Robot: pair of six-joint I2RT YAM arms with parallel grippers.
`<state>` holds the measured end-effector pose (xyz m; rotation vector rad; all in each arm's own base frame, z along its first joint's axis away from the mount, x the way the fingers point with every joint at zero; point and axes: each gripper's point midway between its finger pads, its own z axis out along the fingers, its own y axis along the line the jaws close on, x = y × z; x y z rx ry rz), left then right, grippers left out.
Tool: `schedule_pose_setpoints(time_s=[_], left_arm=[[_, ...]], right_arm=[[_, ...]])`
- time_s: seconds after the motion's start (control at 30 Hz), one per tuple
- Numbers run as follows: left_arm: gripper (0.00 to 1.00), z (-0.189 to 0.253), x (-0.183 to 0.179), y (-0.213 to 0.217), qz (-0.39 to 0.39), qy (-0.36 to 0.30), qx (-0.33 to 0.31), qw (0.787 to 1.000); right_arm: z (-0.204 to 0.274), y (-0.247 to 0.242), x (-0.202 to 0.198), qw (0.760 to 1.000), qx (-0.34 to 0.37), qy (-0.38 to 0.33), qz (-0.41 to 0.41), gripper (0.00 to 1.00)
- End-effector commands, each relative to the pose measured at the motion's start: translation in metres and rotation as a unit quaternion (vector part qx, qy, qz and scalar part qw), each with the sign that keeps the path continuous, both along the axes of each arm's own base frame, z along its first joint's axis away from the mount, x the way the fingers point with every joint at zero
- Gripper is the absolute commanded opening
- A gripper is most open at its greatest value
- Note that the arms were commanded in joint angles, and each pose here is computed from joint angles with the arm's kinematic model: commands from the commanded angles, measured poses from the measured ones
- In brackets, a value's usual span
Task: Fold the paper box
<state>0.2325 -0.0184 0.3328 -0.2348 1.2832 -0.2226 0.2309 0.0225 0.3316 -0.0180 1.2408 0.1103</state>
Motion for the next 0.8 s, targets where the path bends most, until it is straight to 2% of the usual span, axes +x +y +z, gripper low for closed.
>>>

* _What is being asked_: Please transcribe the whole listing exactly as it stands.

* _Solution to the exercise_:
Robot: pair of six-joint I2RT YAM arms with parallel grippers.
`<state>` holds the measured end-effector pose (xyz m; rotation vector rad; all in each arm's own base frame, z along its first joint's axis away from the mount, x the way the fingers point with every joint at zero; point and axes: each gripper's point midway between its finger pads, its own z axis out along the fingers, its own y axis along the line the jaws close on, x = y × z; x y z rx ry rz), left then right, grippers left out.
Tool: `schedule_pose_setpoints(time_s=[_], left_arm=[[_, ...]], right_arm=[[_, ...]])`
- time_s: seconds after the motion's start (control at 30 Hz), one per tuple
- Numbers run as follows: left_arm: gripper (0.00 to 1.00), z (-0.189 to 0.253), x (-0.183 to 0.179), y (-0.213 to 0.217), qz (-0.39 to 0.39), qy (-0.36 to 0.30), qx (-0.33 to 0.31), qw (0.787 to 1.000); right_arm: z (-0.204 to 0.274), y (-0.247 to 0.242), x (-0.202 to 0.198), qw (0.760 to 1.000), qx (-0.34 to 0.37), qy (-0.38 to 0.33), qz (-0.41 to 0.41), gripper (0.00 to 1.00)
- End-effector commands, each relative to the pose measured at the motion's start: translation in metres and rotation as a unit quaternion (vector part qx, qy, qz and scalar part qw), each with the sign that keeps the path continuous, both along the axes of each arm's own base frame, z along its first joint's axis away from the mount, x the way the fingers point with every joint at zero
- Gripper is the absolute commanded opening
- A gripper is most open at its greatest value
- Note that the arms were commanded in joint angles, and each pose here is computed from joint angles with the arm's kinematic model: commands from the commanded angles, measured poses from the measured ones
- In brackets, a value's usual span
Task: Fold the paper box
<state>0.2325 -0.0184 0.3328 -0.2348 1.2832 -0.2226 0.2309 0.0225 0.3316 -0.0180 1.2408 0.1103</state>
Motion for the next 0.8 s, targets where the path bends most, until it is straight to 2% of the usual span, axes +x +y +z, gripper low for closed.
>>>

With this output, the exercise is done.